From: Sasha Levin <levinsasha928@gmail.com>
To: Avi Kivity <avi@redhat.com>
Cc: kvm@vger.kernel.org, Ingo Molnar <mingo@elte.hu>,
Marcelo Tosatti <mtosatti@redhat.com>,
"Michael S. Tsirkin" <mst@redhat.com>,
Pekka Enberg <penberg@kernel.org>
Subject: Re: [PATCH] ioeventfd: Introduce KVM_IOEVENTFD_FLAG_PIPE
Date: Sun, 03 Jul 2011 20:44:51 +0300 [thread overview]
Message-ID: <1309715091.4117.16.camel@sasha> (raw)
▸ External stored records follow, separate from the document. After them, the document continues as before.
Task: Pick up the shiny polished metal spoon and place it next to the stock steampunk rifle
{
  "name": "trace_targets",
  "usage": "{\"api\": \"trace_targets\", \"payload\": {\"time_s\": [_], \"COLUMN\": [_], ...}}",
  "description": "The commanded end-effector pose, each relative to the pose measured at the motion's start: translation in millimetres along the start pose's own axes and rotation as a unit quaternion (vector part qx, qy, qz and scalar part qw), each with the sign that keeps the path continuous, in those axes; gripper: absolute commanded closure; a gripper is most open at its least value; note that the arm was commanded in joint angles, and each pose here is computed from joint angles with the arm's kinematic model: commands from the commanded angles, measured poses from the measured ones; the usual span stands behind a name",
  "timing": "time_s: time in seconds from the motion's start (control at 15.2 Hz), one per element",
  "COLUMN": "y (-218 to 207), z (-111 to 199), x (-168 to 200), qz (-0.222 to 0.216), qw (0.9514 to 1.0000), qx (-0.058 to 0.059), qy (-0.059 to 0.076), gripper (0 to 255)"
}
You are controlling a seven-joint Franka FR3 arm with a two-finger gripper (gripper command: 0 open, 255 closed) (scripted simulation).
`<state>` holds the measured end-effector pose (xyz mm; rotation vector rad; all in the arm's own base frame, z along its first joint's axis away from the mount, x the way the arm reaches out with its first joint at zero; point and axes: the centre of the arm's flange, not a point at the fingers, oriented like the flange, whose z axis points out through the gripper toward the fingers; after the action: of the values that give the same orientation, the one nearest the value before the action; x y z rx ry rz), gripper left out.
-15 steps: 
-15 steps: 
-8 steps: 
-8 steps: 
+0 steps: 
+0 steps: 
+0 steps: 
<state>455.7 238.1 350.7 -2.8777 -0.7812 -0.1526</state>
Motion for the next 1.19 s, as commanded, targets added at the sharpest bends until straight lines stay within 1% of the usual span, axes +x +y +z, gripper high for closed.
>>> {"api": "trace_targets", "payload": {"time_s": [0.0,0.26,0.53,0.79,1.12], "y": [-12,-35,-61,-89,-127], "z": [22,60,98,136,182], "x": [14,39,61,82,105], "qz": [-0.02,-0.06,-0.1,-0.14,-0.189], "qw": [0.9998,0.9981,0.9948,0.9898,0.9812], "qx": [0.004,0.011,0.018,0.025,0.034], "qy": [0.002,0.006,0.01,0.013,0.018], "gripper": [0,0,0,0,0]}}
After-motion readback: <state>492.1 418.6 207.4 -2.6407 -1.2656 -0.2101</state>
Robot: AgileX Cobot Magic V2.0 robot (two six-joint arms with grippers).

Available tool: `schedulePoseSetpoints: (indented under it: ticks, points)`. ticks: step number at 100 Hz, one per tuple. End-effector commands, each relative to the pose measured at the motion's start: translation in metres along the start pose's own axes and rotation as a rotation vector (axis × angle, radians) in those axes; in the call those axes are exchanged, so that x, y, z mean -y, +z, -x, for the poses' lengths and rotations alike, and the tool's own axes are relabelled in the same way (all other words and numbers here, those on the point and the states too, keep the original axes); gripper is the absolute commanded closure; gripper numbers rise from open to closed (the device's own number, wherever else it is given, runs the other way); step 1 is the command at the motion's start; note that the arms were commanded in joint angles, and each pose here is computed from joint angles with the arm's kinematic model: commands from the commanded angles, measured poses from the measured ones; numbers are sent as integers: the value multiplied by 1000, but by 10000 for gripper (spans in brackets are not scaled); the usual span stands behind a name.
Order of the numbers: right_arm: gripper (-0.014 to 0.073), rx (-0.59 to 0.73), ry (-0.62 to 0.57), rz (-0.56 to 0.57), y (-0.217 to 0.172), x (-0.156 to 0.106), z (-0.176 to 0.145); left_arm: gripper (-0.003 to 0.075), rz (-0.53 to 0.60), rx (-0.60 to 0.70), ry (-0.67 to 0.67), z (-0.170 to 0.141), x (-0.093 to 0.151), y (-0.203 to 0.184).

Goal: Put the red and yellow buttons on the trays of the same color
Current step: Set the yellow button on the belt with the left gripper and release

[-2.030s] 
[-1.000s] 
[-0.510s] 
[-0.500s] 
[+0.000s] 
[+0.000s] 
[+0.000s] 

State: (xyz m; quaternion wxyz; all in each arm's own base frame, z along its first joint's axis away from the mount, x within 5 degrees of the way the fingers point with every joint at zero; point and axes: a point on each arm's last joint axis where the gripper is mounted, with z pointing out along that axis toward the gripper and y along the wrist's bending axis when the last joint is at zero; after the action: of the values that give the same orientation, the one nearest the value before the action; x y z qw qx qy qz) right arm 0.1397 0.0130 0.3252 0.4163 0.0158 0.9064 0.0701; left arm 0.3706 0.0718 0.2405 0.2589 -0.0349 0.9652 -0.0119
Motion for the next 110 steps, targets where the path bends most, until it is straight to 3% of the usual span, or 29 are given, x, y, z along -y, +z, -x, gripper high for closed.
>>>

In-Reply-To: <4E10A3E6.1070606@redhat.com>
On Sun, 2011-07-03 at 20:16 +0300, Avi Kivity wrote:
> On 07/03/2011 08:04 PM, Sasha Levin wrote:
> > The new flag allows passing a write side of a pipe instead of an
> > eventfd to be notified of writes to the specified memory region.
> >
> > Instead of signaling an event, the value written to the memory region
> > is written to the pipe.
> >
> > Using a pipe instead of an eventfd is usefull when any value can be
> > written to the memory region but we're interested in recieving the
> > actual value instead of just a notification.
> >
> > A simple example for practical use is the serial port. we are not
> > interested in an exit every time a char is written to the port, but
> > we do need to know what was written so we could handle it on the guest.
>
> > ---
> > include/linux/kvm.h | 2 +
> > virt/kvm/eventfd.c | 65 +++++++++++++++++++++++++++++++++++---------------
>
> Documentation/virtua/kvm/api.txt +++++++++++++++++
I couldn't find the ioeventfd docs in there and forgot that it's not in
the mainline yet, I'll rebase on kvm git tree :)
> >
> > @@ -424,6 +425,7 @@ struct _ioeventfd {
> > struct list_head list;
> > u64 addr;
> > int length;
> > + struct file *pipe;
> > struct eventfd_ctx *eventfd;
>
> In a union with eventfd please.
>
> > @@ -481,6 +487,21 @@ ioeventfd_in_range(struct _ioeventfd *p, gpa_t addr, int len, const void *val)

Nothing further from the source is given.